G7 leaders are set to call for the richer developing countries such as China and Saudi Arabia to pay up for climate change, after UN climate negotiations over two weeks in Bonn ended with scant progress on how to deal with the consequences of global warming.
The UN discussions in Bonn, attended by hundreds of national delegates, were marked by divisions and entrenched positions over funding to help poorer nations deal with the effects of climate change.
The pressure to take climate action now falls on the G7 leaders who are meeting in Italy, after the failure of the UN talks which marked the halfway point to the next UN COP29 climate summit in Baku.
A G7 draft communique, seen by the Financial Times, indicates the world’s largest economies will agree they need to provide financing for poorer nations, while also calling on other states that are classed as developing but are more advanced economically to also pay up.
“We emphasise that the G7 countries intend to be leading contributors to a fit-for-purpose [climate finance] goal, underlining the importance of including those countries that are capable of contributing in any international public finance mobilisation,” the draft says.
The finance target that the UN is aiming to agree this year, known as the “new collective quantified goal”, is to replace the $100bn annual goal set more than a decade ago. This was finally reached two years late in 2022, according to the OECD, after including reclassified loans.
The G7 said the new goal was “a unique opportunity to strengthen the international climate finance landscape in this critical decade to keep 1.5 within reach”, in reference to the ideal goal of the Paris agreement to limit the long-term global temperature rise. The world has already warmed by at least 1.1C in the industrial era.
The discussions in Bonn were fraught as distressed developing countries maintained that the developed world, which historically caused the greatest emissions, should be held financially responsible for the damages from climate change.
Richer, western countries have increasingly countered that the wealthier developing nations, including China, Saudi Arabia, the United Arab Emirates, India and Brazil, should also contribute towards a global fund to address climate change.
In April, German Chancellor Olaf Scholz said many emerging economies had become major emitters with increasing economic clout. Countries “that have made a significant contribution to emissions over the past 30 years must also contribute to public finances” if they are in an economic position to do so, he said.
During the talks in Bonn, Saudi Arabia, on behalf of the Arab group, countered that the developed countries led by the US and EU needed to provide $441bn annually in climate financing for developing countries, which could then be leveraged to raise more than £1tn, and argued new taxes could help provide the funding.
“Military emissions represent 5 per cent of historical emissions and one, for example, potential idea is to have a tax on defence companies in developed countries,” a Saudi negotiator said during the talks. “We also realise a financial transaction tax could generate a lot of revenues as well.”

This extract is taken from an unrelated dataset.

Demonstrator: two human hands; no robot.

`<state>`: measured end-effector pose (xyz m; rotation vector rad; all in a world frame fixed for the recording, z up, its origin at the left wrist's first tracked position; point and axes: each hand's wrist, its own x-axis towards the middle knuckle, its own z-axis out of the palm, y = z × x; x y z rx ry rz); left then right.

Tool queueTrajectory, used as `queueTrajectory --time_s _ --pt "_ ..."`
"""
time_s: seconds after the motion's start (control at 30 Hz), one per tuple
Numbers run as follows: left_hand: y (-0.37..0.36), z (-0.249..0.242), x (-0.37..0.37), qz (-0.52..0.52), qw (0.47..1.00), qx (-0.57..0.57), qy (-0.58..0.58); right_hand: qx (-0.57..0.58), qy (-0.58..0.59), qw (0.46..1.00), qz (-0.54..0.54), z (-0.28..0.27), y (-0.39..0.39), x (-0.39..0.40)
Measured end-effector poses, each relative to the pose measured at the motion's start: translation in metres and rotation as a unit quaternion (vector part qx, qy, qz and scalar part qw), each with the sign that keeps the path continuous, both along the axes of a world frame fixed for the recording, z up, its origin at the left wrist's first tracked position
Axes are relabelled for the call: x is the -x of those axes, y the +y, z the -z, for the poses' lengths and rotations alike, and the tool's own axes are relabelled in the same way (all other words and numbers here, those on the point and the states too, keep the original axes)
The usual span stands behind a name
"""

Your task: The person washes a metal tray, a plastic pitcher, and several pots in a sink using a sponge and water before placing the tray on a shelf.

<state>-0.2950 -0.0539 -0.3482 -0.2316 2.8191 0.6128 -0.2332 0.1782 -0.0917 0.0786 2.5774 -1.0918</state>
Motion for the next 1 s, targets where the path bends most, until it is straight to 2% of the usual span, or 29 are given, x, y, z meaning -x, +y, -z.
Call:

Countries also clashed over the pledge for the world to transition away from fossil fuels — a key aspect of the agreement at COP28 in Dubai last year — with one observer saying that negotiators had struggled to even agree on which track of talks to discuss it under.
UN climate change chief Simon Stiell said the talks had taken “modest steps forward” but “too many issues were left unresolved” ahead of Baku.
“Business as usual is a recipe for failure, on climate finance, and on so many other fronts, in humanity’s climate fight,” Stiell told delegates at the closing plenary session.
A low bar for the tone of negotiations was set in Bonn last year, when the UN’s Stiell was forced to issue a stark warning about the harassment and bullying of negotiators. One negotiator from a large western country said this year there were “much better dynamics”.
On the subject of rules to govern the trade in carbon credits, designed to incentivise countries to reduce their emissions, some small forward steps were taken.
Negotiators agreed on draft text that ruled out the admission of credits based on so-called “avoidance” projects into the international oversight system for the time being. These projects claim to avoid pollution rather than cutting it outright, for example by protecting an area of land from planned deforestation, and have faced criticism for a lack of credibility.
On the subject of agriculture, Action Aid International observer Teresa Anderson said the outcome was “surprisingly sensible” with an agreement to move ahead with workshops to discuss sustainable approaches to agriculture, and the finance flows to implement them.
“Thankfully the talks also did some decent damage control, rejecting big agribusiness’s greenwashing efforts to get name-checked as climate solutions,” Anderson said.
Alden Meyer, senior associate at climate-focused think-tank E3G, said the Bonn discussions underscored how challenging it would be to meet the agreement by countries at COP28 on the need to cut global emissions by 43 per cent by 2030.
The G7 text also confirms plans to phase out coal where emissions are not captured by 2035, as well as expand electricity storage six-fold by 2030.
The draft also says countries will make “intensive efforts to reduce demand for and use of fossil fuels”, without a timeline, as well as eliminating inefficient fossil fuel subsidies by 2025.
The G7 will launch an energy for Growth in Africa initiative, alongside Côte d’Ivoire, Ethiopia, Kenya, Mozambique, Nigeria, Republic of Congo and South Africa, aimed at driving clean investments across countries, the communique says.